During the great changes that happend to the western countries during the 20th century, almost everyone learns to read here, and most people have access to books as well. Time to read has also become much more common now when the amount of hours that have to be spend working has lessened. The so-called mass marked has evolved, full of people who want to read stories for pleausure, to escape to others worlds, experience things beyond their ordinary lifes through stories or just for simple entertainment. The majority of modern readers doesn't want their books to be a way to show their education and high social standing by being familiar with things that are beyond most others anymore. 
Those readers still exist though and so do books for them, but most of them aren't found within the fantasy genre. It's not the kind of thing respected in such circles and therefore fantasy books for this audience aren't selling well. I've heard the statement "fantasy really isn't my thing" among people I'd count into these circles really often and I have to admit that I don't mention what I'm doing to them most of the time. I don't like such sentiments but they're not exactly rare. This might change when tastes do like Christopher has written above, but at the moment, fantasy books in a more simple language that doesn't get in the readers' way are what sells well.


----------



## Jabrosky (Aug 31, 2012)

Steerpike said:


> I don't think modern readers are stupid. I think a lot of modern writers think they are and write accordingly.


I'd go further than that and submit that casual readers of any generation judge the merits of literature _more _objectively than a lot of "educated" writers. They don't have preconceptions about what constitutes "proper" writing drilled into them by so-called educators and so can judge writing by whether it personally resonates with them rather than by the standards dictated by some arbitrary authority. I know that I personally enjoyed reading a lot more before I read articles on the Internet attempting to define good writing; ever since then, I can't help but notice authors I otherwise admire breaking the so-called writing commandments all over their texts.

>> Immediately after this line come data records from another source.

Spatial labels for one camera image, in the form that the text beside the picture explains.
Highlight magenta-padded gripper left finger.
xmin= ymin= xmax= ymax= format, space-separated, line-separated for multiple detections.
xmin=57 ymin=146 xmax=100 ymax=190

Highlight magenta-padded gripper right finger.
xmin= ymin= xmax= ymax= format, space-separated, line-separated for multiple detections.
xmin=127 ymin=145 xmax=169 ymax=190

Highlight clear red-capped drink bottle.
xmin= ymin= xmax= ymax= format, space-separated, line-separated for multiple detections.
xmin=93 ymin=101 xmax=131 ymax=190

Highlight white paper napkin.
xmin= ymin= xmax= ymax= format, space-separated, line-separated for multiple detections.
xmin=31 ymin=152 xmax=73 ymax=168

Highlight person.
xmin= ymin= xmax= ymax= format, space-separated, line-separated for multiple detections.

I still question whether today's readers really cannot tolerate so-called "purple prose". Certainly Christopher Paolini and Stephanie Meyer, supposedly notorious for that kind of prose, nonetheless won over large fanbases in their heyday, so clearly a lot of casual readers can comprehend their writing. If anything, laypeople might actually find "purple prose" more awe-inspiring than writers conditioned to abhor it. When I read _Eragon _once as a teenager, I _loved _some of Paolini's descriptions to the point of envy. Even today, my problems with his Inheritance Cycle have more to do with his trite worldbuilding and apparent plagiarism of the _Star Wars _plots than his writing style per se.

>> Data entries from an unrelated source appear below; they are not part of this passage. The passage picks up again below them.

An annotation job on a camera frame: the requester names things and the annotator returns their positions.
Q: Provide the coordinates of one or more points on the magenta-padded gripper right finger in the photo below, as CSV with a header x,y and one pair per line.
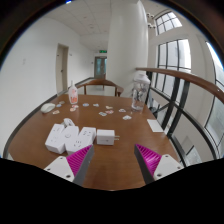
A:
x,y
152,162

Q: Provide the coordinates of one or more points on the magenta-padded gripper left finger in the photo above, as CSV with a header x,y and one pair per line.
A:
x,y
75,163

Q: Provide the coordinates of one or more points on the white charger block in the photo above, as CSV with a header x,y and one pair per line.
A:
x,y
105,137

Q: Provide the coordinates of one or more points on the white power strip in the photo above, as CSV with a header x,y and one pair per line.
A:
x,y
68,138

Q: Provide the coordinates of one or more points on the white paper card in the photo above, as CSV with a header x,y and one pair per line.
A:
x,y
155,125

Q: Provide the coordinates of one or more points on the small colourful sticker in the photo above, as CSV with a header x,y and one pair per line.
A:
x,y
55,112
58,105
109,112
75,106
122,110
109,107
62,102
127,117
72,109
102,114
86,104
96,105

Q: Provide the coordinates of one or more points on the white computer mouse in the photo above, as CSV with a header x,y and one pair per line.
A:
x,y
48,107

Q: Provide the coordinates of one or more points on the white hand sanitizer bottle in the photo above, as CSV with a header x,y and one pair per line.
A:
x,y
73,95

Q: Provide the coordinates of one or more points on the clear plastic water bottle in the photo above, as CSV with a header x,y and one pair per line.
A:
x,y
140,93

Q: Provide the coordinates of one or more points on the wide black-framed window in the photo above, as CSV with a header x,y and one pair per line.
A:
x,y
216,106

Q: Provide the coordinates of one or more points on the brown wooden chair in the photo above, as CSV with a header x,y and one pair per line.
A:
x,y
100,82

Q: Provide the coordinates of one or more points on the wooden-topped black railing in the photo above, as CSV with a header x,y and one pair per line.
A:
x,y
190,78

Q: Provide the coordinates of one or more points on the tall black-framed window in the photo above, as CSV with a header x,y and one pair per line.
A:
x,y
173,66

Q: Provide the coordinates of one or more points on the glazed double door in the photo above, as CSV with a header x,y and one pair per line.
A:
x,y
100,67

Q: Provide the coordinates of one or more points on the green exit sign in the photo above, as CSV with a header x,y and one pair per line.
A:
x,y
103,51

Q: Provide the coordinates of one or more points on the small arched black-framed window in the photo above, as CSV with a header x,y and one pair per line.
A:
x,y
168,23

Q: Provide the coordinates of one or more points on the beige wall door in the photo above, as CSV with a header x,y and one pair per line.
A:
x,y
62,70

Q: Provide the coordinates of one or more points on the white security camera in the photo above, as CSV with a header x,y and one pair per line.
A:
x,y
152,25
150,15

As for "classics" losing popularity, I'd attribute that to K-12 schools shoving them down students' throats more than changes in taste. Authorities telling us what we should and shouldn't enjoy ruin everything.


----------



## Jared (Aug 31, 2012)

Ankari said:


> *Don't get angry.  You can't convince me otherwise.  I've read older books.  They used what is now called "purple prose" extensively.  Sometimes a whole scene can be written in metaphor and the reader understood (based on the successes of these books).  Consider the complex words that authors used.  Back then, no one told the author "That word is too difficult, it makes your writing stand out.  Change it."



I find this argument to be more than underwhelming.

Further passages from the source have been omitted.